# [Exercise directions]
Return exactly the lines of the entries, from the one with "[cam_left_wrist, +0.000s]" to the last.

(Records drawn from a dataset)
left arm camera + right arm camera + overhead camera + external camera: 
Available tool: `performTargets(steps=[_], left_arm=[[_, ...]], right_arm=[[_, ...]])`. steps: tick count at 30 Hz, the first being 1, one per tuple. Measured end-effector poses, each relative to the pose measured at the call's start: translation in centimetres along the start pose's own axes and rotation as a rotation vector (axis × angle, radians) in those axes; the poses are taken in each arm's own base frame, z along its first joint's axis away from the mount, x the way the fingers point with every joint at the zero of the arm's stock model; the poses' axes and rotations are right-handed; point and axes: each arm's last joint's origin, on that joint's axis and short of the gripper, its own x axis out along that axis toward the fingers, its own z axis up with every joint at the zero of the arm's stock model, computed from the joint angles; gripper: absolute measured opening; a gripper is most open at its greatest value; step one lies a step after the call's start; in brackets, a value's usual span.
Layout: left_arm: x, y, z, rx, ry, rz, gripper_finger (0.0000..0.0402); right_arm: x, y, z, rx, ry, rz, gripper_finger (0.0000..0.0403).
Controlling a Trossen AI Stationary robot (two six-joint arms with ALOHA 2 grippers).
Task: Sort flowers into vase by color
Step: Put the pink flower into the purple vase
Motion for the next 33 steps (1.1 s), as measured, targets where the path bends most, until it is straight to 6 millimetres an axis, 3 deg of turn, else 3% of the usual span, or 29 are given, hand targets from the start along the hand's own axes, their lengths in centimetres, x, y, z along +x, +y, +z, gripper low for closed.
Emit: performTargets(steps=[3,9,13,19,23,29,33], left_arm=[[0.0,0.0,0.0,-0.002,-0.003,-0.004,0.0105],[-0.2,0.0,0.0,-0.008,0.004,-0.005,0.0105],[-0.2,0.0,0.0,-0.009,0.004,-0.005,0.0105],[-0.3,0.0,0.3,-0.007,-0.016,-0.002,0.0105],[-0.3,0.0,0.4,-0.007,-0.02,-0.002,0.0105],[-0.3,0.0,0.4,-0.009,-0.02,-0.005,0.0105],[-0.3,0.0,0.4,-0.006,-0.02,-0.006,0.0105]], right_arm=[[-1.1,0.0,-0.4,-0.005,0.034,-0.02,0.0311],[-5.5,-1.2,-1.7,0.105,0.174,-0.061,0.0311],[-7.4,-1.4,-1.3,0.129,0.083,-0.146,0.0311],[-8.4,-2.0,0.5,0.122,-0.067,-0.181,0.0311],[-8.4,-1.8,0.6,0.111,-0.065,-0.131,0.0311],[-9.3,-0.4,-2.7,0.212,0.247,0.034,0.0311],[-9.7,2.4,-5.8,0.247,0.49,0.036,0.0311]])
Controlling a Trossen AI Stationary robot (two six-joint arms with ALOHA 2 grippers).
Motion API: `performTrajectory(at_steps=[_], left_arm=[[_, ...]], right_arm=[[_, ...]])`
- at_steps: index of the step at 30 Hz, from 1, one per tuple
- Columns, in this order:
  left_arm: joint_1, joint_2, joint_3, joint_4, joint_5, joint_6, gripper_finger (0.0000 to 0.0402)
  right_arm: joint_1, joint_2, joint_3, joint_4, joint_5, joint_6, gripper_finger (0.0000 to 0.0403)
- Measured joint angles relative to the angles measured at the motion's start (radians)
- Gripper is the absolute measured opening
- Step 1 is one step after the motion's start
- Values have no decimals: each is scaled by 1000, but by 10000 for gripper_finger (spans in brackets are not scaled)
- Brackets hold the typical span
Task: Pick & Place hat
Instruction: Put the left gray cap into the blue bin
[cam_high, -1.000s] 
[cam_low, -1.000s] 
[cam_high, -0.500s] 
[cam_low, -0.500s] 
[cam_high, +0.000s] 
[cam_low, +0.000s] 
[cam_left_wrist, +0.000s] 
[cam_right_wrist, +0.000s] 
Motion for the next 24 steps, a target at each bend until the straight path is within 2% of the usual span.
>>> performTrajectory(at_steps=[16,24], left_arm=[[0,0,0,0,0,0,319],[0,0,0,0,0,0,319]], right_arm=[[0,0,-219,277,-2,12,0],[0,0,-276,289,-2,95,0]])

# [Reply to the task]
[cam_left_wrist, +0.000s] 
[cam_right_wrist, +0.000s] 
Motion for the next 24 steps, a target at each bend until the straight path is within 2% of the usual span.
>>> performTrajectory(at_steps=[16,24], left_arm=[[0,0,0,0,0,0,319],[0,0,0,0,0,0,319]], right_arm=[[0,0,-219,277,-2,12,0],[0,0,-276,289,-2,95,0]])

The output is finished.